Okay so I clearly got this wrong originally… Congratulations McDermott… to the victor goes the spoils.
McDermott is now takeover proof for at least the next 5-7 years and maybe forever if they can pull the turnaround off. They are on a roll as a company where the low cost execution skills they honed in the Middle East seem more applicable than ever.
In my defence I have seen more hostile takeovers when one of the nuns at a convent tried to take an extra biscuit at morning tea having been told no…What were Subsea 7 thinking? McDermott hired Goldman Sachs to make them impregnable to a takeover… I thought Subsea 7 had a better plan than simply a few days before a merger that people had been working on for months, specifically designed to avoid an eventuality such as this, firing off a letter saying “Hey if you guys feel like losing your jobs and working for us, why don’t you just drop your whole other idea where you run a bigger company with the upside of looking like heroes if your plan works?”. Unsurprisingly it went down like a future Kanye appearence at an NAACP convention.
I’m genuinely surprised. It never occurred to me they would try and gatecrash a party that late without having a better plan.

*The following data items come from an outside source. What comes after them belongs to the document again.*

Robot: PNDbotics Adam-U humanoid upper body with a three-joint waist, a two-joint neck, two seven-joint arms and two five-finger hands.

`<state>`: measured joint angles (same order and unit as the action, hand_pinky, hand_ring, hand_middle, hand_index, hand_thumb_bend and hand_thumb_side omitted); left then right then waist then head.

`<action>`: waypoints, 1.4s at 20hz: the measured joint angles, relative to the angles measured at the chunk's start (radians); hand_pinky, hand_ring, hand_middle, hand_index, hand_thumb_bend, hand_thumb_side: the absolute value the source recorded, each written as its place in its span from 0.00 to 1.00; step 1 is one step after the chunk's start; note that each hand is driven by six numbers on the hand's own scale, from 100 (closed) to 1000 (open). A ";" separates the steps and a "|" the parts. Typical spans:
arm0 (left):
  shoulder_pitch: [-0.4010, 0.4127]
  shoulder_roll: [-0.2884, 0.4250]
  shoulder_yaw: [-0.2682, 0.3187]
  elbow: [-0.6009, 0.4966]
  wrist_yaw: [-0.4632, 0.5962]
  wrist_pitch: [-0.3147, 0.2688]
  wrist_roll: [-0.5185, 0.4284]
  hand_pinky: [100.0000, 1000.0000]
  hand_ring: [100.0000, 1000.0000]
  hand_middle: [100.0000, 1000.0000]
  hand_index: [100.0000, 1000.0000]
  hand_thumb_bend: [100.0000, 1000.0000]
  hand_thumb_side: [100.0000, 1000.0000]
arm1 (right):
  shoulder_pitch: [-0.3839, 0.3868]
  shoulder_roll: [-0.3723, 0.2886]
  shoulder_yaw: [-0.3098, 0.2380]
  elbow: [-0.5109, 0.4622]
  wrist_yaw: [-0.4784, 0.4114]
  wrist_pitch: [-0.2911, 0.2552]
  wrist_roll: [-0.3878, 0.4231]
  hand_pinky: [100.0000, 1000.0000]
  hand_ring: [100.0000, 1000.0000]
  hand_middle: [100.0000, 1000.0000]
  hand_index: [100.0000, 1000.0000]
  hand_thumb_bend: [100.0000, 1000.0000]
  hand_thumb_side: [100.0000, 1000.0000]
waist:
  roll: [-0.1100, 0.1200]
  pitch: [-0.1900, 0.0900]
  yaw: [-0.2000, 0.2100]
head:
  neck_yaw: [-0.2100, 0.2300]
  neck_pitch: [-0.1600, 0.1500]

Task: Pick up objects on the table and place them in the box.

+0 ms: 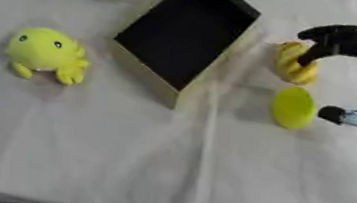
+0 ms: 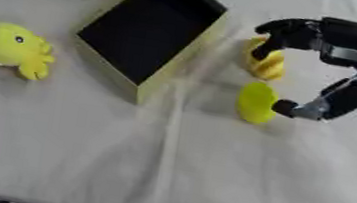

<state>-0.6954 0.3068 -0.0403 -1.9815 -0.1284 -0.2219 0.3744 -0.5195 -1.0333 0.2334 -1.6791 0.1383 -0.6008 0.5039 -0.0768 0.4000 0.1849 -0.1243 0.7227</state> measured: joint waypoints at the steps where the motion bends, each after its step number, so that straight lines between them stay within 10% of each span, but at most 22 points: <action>1: -0.001 0.000 0.000 0.000 0.000 0.000 -0.001 0.64 0.63 0.60 0.80 0.33 0.48 | 0.000 0.003 0.002 0.010 0.000 -0.005 0.006 0.92 0.99 0.69 0.85 0.28 0.19 | 0.000 0.000 0.000 | 0.000 0.003; 28: -0.019 -0.014 -0.011 0.000 0.007 -0.003 -0.006 0.64 0.64 0.60 0.80 0.33 0.47 | -0.006 0.088 0.026 0.145 0.073 -0.055 0.005 0.92 1.00 0.74 0.85 0.40 0.05 | 0.011 0.000 -0.007 | 0.002 0.012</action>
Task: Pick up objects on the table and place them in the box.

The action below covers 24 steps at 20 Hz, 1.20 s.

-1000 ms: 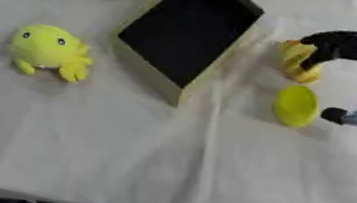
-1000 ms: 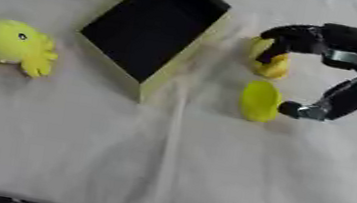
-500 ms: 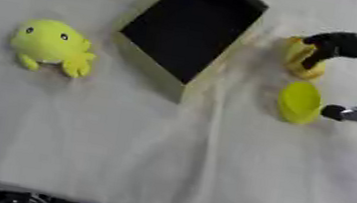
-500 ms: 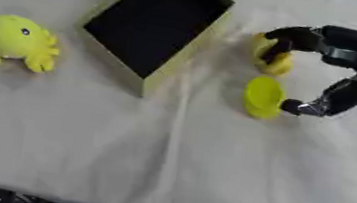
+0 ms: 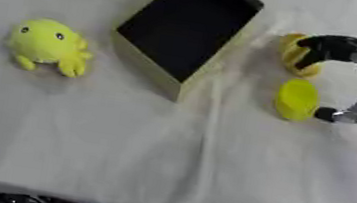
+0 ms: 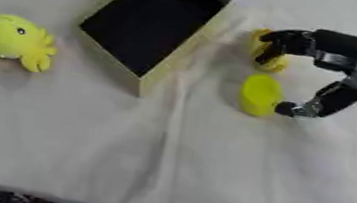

The failed Subsea 7 acquisition highlights a big problem in the offshore industry: excess capacity where everybody wants to be the consolidator (naturally) and not the acquired entity. In all markets now there are at least five companies who can deliver any project and in some cases more, and as the larger assets are all global in nature the bigger projects will attract 3-5 serious bids. That is too many for bidding not to be excessively competitive to the point that anything other than breakeven economic profits can be achieved. 30-40% market share is normally considered to be of sufficient scale to have some pricing power yet even at the high-end the industry remains extremely fragmented. The Heerema exit from pipe-lay was the start of the marginal players exiting the market to reduce capacity, but more exits are required with asset utilisation in the 50-60% range.
Consolidation is the answer everyone agrees to excess capacity, but getting there is clearly going to be a very complicated journey. Without it all the scale companies are building on their onshore operations will end up cross-subsidising the offshore installation assets.